Northwest NEWS

November 18, 2002

Local News

Town-Gown Loop ties community together

BOTHELL - City of Bothell Mayor Bob Bandarra, UW Bothell's Chancellor Warren Buck and President of Cascadia Community College, Dr. Victoria Mu–oz Richart, recently took part in the unveiling of a public arts project at the University of Washington Bothell/Cascadia Community College (UWB/CCC) campus. The project was funded by the Lodging/Tourism Tax.
   "The Town-Gown Loop celebrates the partnership of the City, University of Washington-Bothell, and Cascadia Community College," said Community Development Director Bill Wiselogle. "We hope that it entices students, faculty and staff to enjoy the attractions of downtown and conversely, local residents to explore the beautiful campus." After two years of planning and coordination, Wiselogle anticipates the benefits the project has for Bothell citizens and local businesses. "The Loop is intended to be informative and entertaining," he explains, "And it's a sneaky way to get people to exercise."
   The Loop is about two miles long and runs from the UWB/CCC Campus to downtown Bothell and curves at the western end of the Sammamish River waterfront.
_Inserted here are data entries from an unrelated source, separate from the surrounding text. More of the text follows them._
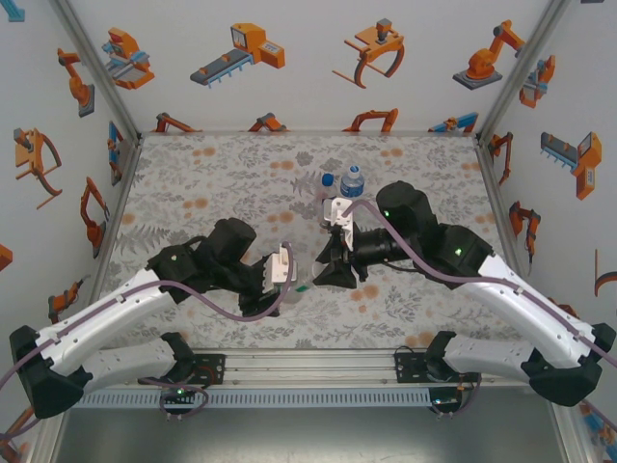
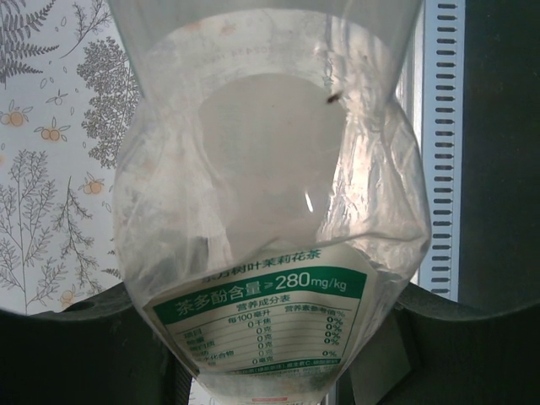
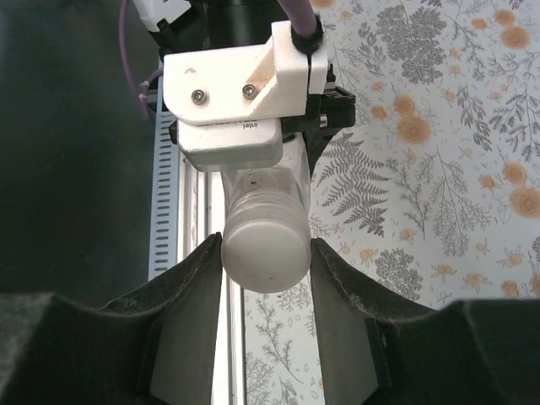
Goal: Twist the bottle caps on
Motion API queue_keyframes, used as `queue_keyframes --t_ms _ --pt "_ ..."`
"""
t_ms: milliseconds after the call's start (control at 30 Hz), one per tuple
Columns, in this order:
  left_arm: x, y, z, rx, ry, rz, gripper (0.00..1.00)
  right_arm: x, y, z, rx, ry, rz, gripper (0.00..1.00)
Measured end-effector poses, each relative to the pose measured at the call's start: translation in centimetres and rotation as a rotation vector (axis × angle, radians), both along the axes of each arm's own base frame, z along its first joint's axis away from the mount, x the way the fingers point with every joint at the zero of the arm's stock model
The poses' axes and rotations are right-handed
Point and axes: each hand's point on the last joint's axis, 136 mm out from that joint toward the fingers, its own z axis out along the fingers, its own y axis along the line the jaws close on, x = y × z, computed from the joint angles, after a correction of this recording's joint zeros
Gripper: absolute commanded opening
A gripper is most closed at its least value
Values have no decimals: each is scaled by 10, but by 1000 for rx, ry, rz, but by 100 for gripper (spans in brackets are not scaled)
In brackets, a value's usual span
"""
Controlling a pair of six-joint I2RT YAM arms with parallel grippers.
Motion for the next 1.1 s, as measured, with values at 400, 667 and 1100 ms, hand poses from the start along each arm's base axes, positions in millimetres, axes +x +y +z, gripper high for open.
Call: queue_keyframes --t_ms 400,667,1100 --pt "-4 1 -2 14 4 -16 2 -4 2 -4 -26 7 46 6" --pt "-7 3 -5 31 14 -19 1 -6 5 -8 -40 19 68 4" --pt "1 5 0 15 -34 21 0 13 4 -6 -22 263 -163 0"
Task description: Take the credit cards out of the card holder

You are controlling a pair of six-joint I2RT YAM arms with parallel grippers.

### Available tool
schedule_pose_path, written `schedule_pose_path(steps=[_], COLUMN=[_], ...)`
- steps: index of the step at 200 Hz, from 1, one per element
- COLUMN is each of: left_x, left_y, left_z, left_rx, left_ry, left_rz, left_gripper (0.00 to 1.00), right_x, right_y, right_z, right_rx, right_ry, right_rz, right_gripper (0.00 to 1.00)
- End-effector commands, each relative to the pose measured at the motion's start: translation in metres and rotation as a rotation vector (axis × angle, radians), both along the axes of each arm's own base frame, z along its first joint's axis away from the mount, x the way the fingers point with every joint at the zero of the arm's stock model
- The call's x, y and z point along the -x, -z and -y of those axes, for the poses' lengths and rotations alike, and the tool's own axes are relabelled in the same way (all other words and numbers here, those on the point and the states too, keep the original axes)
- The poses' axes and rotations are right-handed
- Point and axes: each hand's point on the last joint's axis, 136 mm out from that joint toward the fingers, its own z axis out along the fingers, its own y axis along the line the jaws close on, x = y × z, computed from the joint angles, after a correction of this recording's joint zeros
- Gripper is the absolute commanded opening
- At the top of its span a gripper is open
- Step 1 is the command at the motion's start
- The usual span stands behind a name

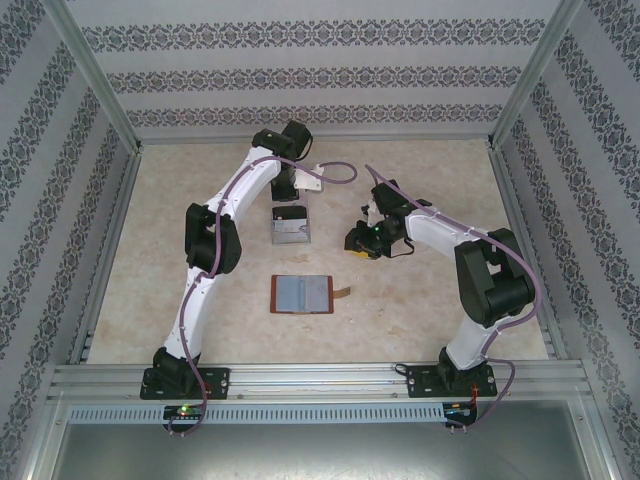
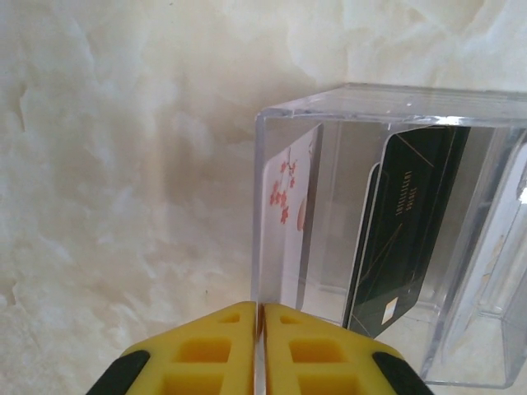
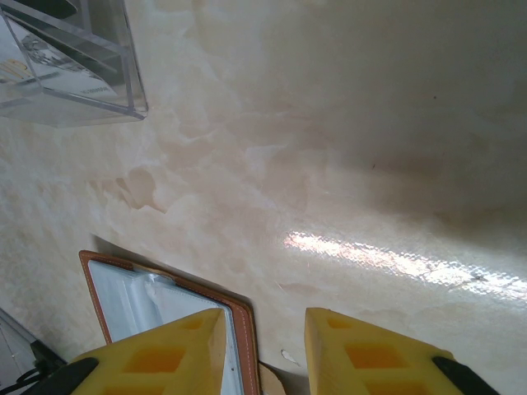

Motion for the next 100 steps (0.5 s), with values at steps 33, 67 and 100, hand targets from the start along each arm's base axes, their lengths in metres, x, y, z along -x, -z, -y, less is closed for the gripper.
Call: schedule_pose_path(steps=[33, 67, 100], left_x=[-0.009, -0.014, -0.018], left_y=[-0.027, -0.042, -0.05], left_z=[-0.011, -0.008, -0.008], left_rx=[-0.001, 0.029, 0.038], left_ry=[-0.042, -0.061, -0.073], left_rz=[0.078, 0.124, 0.157], left_gripper=[0.15, 0.15, 0.16], right_x=[0.006, 0.006, 0.006], right_y=[0.001, 0.001, 0.001], right_z=[-0.003, -0.004, -0.004], right_rx=[-0.002, -0.002, -0.004], right_ry=[-0.004, -0.005, -0.005], right_rz=[-0.013, -0.012, -0.011], right_gripper=[0.32, 0.32, 0.32])
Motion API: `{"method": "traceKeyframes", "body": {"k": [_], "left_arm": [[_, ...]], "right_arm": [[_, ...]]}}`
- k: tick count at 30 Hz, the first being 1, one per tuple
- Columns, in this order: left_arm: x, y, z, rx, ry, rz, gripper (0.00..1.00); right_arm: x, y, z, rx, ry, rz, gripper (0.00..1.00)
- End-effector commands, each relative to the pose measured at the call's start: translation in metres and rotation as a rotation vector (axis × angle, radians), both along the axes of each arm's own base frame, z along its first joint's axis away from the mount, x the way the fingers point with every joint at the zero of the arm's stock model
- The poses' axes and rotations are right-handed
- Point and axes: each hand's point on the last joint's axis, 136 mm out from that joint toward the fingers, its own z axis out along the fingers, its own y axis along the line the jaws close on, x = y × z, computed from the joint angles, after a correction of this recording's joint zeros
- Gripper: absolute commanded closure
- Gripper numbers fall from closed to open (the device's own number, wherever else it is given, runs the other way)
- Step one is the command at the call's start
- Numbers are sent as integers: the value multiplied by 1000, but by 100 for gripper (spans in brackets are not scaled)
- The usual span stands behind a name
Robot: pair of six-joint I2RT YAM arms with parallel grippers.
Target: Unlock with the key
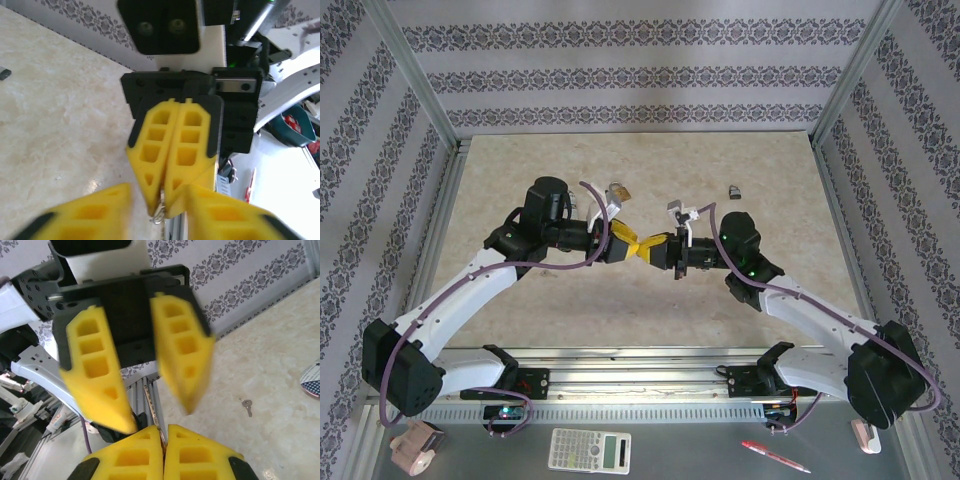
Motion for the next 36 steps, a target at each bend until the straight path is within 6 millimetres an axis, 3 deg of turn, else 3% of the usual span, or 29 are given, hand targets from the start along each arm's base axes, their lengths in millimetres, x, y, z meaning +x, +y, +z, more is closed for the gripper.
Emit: {"method": "traceKeyframes", "body": {"k": [1,5,10,16,19,23,29,33,36], "left_arm": [[16,0,9,-52,-23,86,48],[43,6,19,-82,-54,237,23],[77,19,26,-60,-68,433,4],[79,26,43,-76,-124,474,0],[70,31,54,-92,-156,470,0],[53,36,63,-112,-151,451,0],[24,49,55,-85,-139,436,0],[10,58,48,-77,-133,444,0],[5,62,43,-77,-118,456,0]], "right_arm": [[5,-9,11,0,-33,-59,100],[7,-24,-5,-87,20,-150,100],[12,-59,-27,-237,95,-332,100],[36,-122,-56,-440,206,-632,100],[61,-157,-71,-563,234,-789,100],[110,-201,-79,-655,230,-993,100],[186,-258,-94,-707,271,-1209,100],[229,-287,-109,-745,315,-1283,100],[256,-299,-131,-813,351,-1291,100]]}}
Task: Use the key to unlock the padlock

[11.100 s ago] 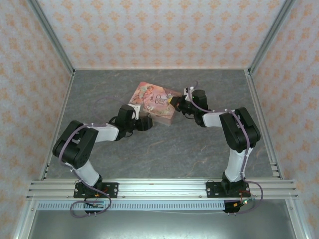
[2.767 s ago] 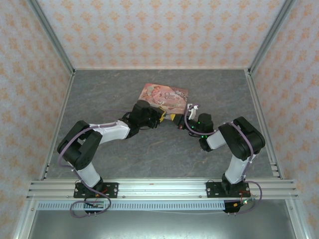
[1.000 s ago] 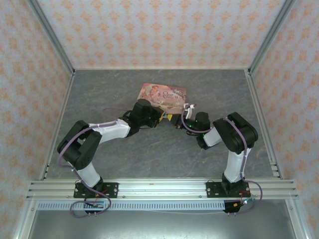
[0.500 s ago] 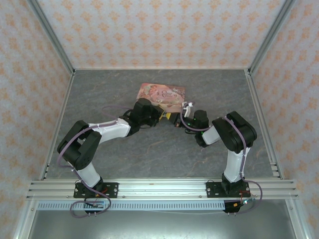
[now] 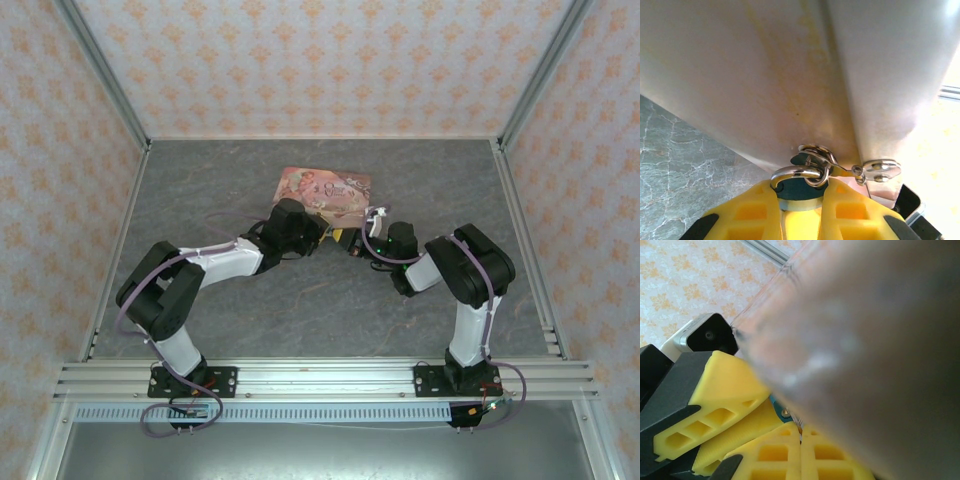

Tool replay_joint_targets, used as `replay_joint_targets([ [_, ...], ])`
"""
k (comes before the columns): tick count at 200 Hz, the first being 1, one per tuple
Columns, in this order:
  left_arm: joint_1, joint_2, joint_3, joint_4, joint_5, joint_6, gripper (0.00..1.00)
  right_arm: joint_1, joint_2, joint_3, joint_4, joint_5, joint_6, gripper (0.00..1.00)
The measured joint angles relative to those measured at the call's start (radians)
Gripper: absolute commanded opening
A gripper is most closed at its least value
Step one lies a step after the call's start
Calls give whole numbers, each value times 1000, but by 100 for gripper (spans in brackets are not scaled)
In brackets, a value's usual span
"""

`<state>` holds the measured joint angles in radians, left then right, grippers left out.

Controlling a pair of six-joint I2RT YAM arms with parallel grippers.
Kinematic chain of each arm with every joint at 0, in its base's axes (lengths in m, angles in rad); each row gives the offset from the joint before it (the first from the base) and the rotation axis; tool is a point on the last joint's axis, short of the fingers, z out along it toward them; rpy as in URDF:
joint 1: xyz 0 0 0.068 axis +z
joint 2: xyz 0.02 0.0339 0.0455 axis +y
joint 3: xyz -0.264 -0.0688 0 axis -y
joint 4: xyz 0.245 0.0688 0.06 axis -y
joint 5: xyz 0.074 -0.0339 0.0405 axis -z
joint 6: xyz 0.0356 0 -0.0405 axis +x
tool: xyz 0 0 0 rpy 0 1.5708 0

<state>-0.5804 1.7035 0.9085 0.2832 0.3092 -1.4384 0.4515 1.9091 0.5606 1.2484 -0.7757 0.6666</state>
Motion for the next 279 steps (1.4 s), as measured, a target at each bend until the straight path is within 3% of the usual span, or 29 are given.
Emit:
replay_joint_targets([
  [44,-12,66,0,52,0,-4,4,0,7,-32,-15,47,24,0],
  [104,-29,123,-28,150,0,-24,23,7,14,-72,-13,97,48,0],
  [195,-28,70,-132,204,-5,-35,63,15,14,-76,-14,96,124,0],
  [238,-27,46,-200,307,-35,-65,66,15,13,-68,-25,96,211,0],
  [279,-28,81,-209,445,-45,-114,55,17,-34,-51,-106,95,262,0],
])
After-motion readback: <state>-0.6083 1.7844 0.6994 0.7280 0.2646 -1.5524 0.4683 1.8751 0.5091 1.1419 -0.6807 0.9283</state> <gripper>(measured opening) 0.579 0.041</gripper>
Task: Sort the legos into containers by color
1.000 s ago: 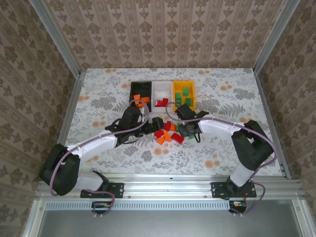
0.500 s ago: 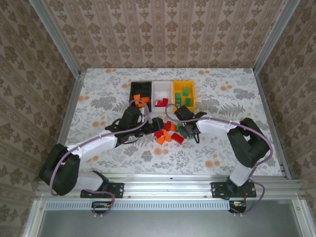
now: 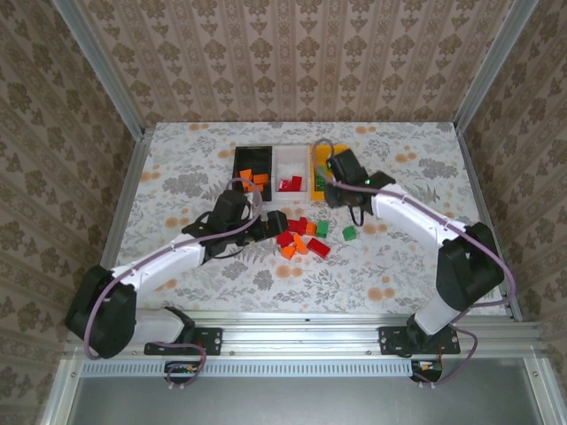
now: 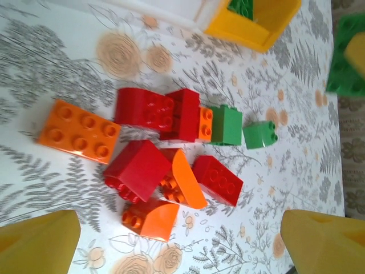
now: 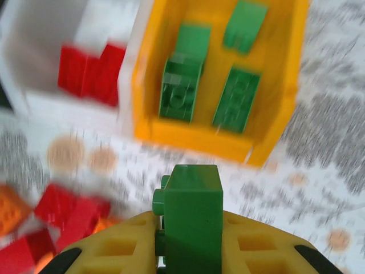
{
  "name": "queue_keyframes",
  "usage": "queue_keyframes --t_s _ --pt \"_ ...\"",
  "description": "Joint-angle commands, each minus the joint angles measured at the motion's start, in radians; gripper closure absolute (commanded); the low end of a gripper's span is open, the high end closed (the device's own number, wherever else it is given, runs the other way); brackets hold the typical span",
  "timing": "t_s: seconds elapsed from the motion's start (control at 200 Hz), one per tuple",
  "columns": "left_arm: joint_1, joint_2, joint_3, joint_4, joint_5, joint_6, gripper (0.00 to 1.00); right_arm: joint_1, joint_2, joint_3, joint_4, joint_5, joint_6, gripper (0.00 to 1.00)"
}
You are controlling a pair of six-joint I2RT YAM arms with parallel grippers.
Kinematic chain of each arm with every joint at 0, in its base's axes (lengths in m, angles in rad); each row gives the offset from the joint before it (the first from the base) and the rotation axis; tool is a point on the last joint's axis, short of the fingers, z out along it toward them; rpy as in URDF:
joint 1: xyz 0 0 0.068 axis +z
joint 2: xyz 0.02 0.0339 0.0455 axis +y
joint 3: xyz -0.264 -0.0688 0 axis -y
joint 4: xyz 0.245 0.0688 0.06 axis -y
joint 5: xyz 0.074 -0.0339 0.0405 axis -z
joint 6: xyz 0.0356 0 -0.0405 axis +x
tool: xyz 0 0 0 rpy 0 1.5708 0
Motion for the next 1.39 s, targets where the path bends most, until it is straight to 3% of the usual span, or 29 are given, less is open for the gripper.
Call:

The trail involves twenty locations including the Downtown Fire station, Bothell City Hall/Police Station, Northshore School District Ricketts Building, Bothell Regional Library, Park at Bothell Landing, Bothell Cemetery and the UWB/CCC campus. A granite and basalt boulder is placed at each location bearing two bronze plaques - a standard marker for the Loop, and a plaque unique to each boulder, describing an historical event or geographical fact concerning Bothell.
   The standard plaque highlights the Bothell High School mascot cougar in a top hat, representing the City of Bothell, and the fact plaques illustrate an owl in a mortar board, representing UWB/CCC. The characters were drawn by local artist Robin James, who runs Artistree Gallery in Country Village. Text and overall design are the brainchild of Wiselogle.
   There were a number of people and organizations involved in the Loops' fruition. Staff from the City of Bothell Public Works Department helped select boulder locations, painted directional stencils to assist pedestrians in navigation of the path, and improved two sections of sidewalk included in the Loop. The plaques were cast by Advance Marking Systems of Seattle, and boulders were purchased from and placed by Alpine Rockery of Woodinville. Insets for the plaques were ground by Alexander's Stone Art of Kenmore, and directional stencils were fabricated by Zumar Industries of Tacoma.
   As part of the dedication, Bandarra talked about the historic background and purpose of the Loop, and Buck and Richart spoke briefly about the partnership between the city and the local institutions.